* Assignment *
Output every line below without omitting or altering anything.

################

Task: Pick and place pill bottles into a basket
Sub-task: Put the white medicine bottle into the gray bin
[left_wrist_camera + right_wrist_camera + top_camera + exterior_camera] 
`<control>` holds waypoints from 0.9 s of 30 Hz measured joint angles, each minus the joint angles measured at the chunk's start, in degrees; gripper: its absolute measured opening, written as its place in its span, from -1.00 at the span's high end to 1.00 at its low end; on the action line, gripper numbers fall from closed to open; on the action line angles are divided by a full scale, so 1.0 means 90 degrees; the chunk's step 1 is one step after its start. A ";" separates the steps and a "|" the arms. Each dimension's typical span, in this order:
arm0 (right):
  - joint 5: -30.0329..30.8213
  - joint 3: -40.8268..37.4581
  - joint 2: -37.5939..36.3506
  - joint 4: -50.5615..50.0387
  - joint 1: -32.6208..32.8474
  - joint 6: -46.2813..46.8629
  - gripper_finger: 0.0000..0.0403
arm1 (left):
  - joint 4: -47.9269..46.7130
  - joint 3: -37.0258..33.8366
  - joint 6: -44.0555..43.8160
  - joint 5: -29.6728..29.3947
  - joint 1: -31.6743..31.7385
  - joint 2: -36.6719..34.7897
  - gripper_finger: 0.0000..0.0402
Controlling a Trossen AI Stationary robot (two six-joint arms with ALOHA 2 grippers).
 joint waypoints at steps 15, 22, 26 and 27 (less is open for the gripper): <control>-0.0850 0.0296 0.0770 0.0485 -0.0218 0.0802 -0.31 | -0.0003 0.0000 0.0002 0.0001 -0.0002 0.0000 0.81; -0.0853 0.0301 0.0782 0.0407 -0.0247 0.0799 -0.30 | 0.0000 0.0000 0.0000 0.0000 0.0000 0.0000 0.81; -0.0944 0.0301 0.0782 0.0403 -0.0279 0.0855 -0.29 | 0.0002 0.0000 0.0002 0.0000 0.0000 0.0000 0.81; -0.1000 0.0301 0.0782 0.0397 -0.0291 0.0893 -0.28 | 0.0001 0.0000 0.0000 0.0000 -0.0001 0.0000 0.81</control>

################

* Solution to the problem *
Task: Pick and place pill bottles into a basket
Sub-task: Put the white medicine bottle into the gray bin
[left_wrist_camera + right_wrist_camera + top_camera + exterior_camera] 
`<control>` holds waypoints from 0.9 s of 30 Hz measured joint angles, each minus the joint angles measured at the chunk's start, in degrees; gripper: its absolute measured opening, written as its place in its span, from -1.00 at the span's high end to 1.00 at its low end; on the action line, gripper numbers fall from closed to open; on the action line angles are divided by a full scale, so 1.0 means 90 degrees; the chunk's step 1 is one step after its start. A ";" separates the steps and a "|" the arms. Each dimension's typical span, in this order:
arm0 (right):
  - joint 5: -30.0329..30.8213
  - joint 3: -40.8268..37.4581
  - joint 2: -37.5939..36.3506
  - joint 4: -50.5615..50.0387
  - joint 1: -32.6208..32.8474
  - joint 6: -46.2813..46.8629
  - gripper_finger: 0.0000..0.0403
arm1 (left):
  - joint 4: -47.9269..46.7130
  - joint 3: -37.0258..33.8366
  - joint 6: -44.0555..43.8160
  - joint 5: -29.6728..29.3947
  - joint 1: -31.6743..31.7385
  - joint 2: -36.6719..34.7897
  - gripper_finger: 0.0000..0.0402
Controlling a Trossen AI Stationary robot (two six-joint arms with ALOHA 2 grippers).
 joint waypoints at steps 15, 22, 26 and 27 (less is open for the gripper): <control>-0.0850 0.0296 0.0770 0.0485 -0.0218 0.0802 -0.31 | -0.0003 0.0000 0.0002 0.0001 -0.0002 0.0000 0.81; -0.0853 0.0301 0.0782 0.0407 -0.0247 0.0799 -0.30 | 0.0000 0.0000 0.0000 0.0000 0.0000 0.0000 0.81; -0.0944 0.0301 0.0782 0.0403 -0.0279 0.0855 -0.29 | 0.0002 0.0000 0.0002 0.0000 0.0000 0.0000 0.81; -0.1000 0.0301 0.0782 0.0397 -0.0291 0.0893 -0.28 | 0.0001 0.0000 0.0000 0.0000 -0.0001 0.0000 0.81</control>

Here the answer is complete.